After checking the listing below, say how many of its lines contain the string "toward". Only the number is needed.
════════════════
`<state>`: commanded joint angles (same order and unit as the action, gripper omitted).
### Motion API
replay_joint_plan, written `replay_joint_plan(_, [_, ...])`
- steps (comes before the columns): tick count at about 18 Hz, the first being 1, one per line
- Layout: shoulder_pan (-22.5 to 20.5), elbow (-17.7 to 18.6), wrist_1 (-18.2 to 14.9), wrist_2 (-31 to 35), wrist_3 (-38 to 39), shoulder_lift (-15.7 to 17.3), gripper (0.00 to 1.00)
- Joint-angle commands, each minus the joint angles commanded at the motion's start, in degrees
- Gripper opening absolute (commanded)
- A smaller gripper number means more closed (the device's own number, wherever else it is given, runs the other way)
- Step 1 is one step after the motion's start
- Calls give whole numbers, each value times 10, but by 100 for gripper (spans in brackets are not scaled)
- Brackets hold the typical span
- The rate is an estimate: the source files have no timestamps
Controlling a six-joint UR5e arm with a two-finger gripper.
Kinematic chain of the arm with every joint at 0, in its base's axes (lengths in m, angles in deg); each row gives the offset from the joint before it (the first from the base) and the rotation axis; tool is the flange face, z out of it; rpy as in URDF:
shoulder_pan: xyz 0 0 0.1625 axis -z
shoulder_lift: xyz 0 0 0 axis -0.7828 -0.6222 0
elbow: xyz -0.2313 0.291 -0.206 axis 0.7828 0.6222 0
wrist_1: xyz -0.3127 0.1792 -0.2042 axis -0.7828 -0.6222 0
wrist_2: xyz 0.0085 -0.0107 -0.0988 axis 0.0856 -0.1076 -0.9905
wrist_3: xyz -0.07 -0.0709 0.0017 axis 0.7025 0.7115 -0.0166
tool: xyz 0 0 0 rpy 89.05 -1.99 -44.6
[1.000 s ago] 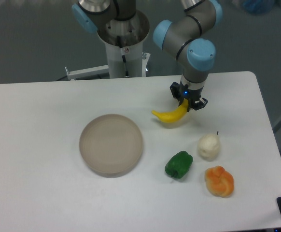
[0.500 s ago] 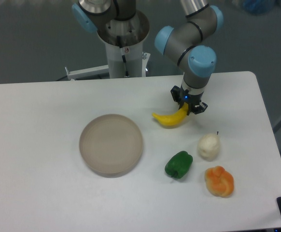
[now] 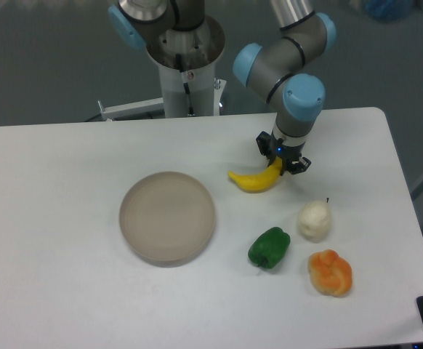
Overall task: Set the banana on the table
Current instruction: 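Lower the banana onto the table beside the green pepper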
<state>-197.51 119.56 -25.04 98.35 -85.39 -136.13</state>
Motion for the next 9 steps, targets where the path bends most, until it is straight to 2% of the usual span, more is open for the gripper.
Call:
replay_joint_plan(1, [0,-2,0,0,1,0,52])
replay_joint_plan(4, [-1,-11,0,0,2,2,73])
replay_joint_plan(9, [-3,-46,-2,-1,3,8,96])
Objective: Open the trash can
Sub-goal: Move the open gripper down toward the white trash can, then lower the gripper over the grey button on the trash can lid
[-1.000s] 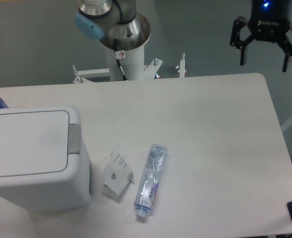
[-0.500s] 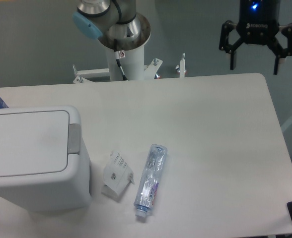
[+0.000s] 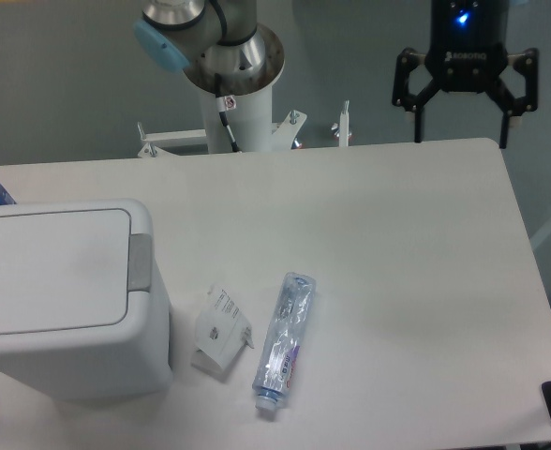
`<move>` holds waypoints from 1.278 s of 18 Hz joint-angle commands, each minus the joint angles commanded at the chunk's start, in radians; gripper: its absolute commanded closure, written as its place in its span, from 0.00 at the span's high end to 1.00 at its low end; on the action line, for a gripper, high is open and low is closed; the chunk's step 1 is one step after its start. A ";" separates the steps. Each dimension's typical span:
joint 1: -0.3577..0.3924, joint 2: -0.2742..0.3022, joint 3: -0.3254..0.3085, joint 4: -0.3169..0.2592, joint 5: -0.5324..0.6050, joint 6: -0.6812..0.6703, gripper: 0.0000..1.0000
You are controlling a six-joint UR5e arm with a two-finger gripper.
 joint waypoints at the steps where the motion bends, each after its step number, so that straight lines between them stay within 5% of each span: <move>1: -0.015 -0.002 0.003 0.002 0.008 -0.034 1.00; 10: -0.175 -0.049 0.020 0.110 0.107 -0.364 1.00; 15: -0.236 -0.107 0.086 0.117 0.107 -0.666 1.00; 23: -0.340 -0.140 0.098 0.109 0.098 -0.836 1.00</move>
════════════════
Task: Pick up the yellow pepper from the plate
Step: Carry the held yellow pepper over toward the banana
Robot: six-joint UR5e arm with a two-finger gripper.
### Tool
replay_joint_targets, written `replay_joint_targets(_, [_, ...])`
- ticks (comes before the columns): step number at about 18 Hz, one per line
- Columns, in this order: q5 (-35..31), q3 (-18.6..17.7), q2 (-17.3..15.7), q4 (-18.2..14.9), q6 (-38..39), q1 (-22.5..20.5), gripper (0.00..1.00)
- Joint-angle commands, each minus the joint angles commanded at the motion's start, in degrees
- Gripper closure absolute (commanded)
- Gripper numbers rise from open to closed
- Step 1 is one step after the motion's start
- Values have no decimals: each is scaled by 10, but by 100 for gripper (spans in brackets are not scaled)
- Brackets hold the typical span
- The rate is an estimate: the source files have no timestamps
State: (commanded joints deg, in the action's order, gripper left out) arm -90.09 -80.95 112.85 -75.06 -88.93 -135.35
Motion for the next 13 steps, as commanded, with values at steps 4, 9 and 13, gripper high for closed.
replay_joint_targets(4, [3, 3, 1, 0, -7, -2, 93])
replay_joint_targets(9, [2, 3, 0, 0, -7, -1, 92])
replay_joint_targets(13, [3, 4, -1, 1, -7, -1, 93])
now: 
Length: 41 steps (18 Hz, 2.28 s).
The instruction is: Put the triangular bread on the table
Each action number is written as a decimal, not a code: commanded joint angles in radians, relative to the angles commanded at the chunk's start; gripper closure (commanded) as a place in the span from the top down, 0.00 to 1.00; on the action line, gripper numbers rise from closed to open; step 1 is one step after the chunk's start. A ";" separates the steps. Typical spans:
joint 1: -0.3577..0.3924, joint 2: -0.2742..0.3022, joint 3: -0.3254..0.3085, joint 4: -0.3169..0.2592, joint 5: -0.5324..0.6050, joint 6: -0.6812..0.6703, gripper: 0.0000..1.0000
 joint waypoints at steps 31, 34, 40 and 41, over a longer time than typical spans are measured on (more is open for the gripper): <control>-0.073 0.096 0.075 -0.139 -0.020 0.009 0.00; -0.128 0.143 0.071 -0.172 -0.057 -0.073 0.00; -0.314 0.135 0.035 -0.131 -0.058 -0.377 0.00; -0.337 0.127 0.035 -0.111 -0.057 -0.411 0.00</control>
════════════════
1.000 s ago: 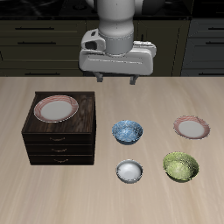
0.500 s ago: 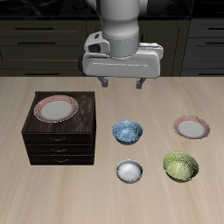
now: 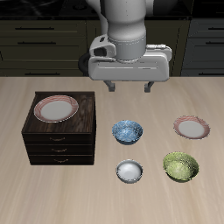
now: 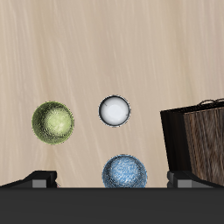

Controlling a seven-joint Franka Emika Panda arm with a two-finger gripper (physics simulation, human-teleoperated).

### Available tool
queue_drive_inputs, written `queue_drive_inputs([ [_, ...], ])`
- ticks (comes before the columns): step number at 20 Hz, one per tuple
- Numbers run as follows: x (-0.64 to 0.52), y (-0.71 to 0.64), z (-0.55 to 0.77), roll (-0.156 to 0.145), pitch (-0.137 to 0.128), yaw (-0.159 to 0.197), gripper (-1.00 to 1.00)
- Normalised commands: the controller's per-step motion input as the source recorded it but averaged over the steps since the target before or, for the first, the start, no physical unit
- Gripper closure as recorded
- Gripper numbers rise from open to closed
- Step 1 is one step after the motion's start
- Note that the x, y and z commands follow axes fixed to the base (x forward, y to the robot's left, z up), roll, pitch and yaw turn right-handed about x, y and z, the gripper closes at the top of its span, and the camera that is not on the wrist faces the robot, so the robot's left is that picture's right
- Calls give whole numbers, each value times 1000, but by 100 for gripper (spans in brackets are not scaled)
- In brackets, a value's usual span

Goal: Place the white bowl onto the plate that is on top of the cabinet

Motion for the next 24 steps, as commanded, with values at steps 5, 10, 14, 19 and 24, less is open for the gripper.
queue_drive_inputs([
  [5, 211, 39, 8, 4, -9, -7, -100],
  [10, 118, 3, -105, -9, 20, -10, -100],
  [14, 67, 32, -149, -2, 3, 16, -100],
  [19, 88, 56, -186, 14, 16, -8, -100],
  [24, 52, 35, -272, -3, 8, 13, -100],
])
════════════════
▸ **EXPECTED OUTPUT**:
2